WHAT NEEDS TO BE DONE:
Among the entries below, extract exactly the lines that run from the one with "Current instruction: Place" through the one with "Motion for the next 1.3", both ends included.

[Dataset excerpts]

- - - - -

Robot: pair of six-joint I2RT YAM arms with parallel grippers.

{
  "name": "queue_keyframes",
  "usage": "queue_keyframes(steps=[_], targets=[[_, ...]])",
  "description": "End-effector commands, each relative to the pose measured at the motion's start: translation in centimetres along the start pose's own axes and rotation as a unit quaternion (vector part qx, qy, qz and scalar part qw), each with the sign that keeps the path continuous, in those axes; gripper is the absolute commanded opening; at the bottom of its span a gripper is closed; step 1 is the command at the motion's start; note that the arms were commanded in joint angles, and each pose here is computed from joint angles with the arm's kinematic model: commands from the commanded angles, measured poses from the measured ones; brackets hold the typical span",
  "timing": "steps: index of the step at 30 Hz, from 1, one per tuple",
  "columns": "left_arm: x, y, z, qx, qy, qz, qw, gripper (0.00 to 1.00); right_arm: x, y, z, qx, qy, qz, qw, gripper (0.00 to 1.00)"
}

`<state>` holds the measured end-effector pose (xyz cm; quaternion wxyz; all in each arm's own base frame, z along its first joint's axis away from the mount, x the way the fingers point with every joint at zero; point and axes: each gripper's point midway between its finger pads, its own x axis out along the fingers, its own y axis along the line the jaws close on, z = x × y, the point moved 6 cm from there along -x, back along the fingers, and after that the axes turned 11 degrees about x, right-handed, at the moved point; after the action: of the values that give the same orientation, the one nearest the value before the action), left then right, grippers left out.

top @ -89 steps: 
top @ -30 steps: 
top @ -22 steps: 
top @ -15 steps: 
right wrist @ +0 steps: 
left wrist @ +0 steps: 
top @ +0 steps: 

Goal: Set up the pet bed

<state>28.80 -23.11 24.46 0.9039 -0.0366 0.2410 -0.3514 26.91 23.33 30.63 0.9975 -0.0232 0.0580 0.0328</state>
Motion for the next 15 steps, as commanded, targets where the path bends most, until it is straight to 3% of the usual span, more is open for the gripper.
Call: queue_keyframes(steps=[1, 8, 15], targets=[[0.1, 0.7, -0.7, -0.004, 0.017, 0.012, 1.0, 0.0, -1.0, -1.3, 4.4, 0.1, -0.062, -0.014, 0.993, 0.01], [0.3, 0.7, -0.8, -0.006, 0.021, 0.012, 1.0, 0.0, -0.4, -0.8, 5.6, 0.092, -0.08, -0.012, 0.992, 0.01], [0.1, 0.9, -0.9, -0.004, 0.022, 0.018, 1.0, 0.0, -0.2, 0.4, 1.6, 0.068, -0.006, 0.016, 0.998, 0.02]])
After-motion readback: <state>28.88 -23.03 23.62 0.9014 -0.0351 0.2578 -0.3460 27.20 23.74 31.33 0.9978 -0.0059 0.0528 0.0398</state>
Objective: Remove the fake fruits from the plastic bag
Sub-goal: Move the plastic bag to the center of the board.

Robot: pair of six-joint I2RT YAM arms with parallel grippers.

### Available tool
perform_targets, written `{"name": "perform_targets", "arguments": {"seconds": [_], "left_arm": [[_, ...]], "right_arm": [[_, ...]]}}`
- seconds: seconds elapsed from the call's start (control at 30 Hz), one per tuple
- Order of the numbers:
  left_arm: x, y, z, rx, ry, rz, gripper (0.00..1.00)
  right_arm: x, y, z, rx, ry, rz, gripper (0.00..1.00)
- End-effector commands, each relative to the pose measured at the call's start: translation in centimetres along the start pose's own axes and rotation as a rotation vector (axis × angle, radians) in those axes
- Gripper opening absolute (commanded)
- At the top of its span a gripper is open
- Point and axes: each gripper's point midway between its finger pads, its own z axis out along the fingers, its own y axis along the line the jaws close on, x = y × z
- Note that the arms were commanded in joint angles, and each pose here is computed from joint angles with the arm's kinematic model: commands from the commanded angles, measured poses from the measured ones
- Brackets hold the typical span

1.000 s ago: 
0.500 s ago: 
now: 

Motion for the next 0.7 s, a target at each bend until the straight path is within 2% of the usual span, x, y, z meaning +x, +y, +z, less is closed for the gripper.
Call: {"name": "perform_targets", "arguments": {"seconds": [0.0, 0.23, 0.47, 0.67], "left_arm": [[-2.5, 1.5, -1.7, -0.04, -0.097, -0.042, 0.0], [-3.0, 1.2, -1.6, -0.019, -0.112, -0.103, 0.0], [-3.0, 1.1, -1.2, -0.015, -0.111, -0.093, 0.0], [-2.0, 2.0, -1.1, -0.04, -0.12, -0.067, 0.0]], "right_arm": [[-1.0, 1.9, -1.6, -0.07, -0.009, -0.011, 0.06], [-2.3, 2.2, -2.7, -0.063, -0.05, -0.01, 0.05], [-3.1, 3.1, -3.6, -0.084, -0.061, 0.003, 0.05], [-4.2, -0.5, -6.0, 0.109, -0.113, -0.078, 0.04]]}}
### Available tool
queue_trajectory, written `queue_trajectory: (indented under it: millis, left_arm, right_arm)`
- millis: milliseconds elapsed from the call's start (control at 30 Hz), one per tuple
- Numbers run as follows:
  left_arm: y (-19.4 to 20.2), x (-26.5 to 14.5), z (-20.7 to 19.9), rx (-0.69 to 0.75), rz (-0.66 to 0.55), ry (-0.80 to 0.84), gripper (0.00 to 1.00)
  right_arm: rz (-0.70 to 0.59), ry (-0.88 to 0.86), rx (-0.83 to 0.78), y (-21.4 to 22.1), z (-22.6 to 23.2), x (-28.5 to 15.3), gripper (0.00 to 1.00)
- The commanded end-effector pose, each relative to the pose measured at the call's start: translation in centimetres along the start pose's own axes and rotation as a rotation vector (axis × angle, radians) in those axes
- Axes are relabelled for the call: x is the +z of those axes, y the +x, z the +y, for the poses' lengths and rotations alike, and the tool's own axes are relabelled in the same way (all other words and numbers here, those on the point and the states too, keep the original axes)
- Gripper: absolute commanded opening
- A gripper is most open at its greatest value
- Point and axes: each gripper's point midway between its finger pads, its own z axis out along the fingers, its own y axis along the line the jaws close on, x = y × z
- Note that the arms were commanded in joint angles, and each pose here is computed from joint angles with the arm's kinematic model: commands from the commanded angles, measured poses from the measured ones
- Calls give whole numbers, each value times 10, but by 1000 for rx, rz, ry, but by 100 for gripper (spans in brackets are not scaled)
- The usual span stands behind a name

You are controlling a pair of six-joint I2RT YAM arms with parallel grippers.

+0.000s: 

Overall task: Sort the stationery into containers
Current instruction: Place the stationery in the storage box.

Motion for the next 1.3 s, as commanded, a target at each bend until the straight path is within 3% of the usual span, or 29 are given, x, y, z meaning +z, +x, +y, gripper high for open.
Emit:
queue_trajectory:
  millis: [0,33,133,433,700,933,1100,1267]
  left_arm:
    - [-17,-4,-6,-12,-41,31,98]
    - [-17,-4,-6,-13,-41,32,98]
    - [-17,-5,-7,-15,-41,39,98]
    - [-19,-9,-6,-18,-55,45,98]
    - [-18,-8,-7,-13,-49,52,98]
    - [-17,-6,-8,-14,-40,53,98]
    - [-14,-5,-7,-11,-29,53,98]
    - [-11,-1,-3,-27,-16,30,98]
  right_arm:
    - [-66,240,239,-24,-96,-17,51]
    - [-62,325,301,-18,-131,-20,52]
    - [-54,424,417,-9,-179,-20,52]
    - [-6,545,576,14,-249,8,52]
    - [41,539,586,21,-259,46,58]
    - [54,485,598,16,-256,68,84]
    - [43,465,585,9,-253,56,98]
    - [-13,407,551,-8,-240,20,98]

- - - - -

ANSWER TO THIS EXERCISE:
Current instruction: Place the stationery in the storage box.

Motion for the next 1.3 s, as commanded, a target at each bend until the straight path is within 3% of the usual span, or 29 are given, x, y, z meaning +z, +x, +y, gripper high for open.

That was the complete answer.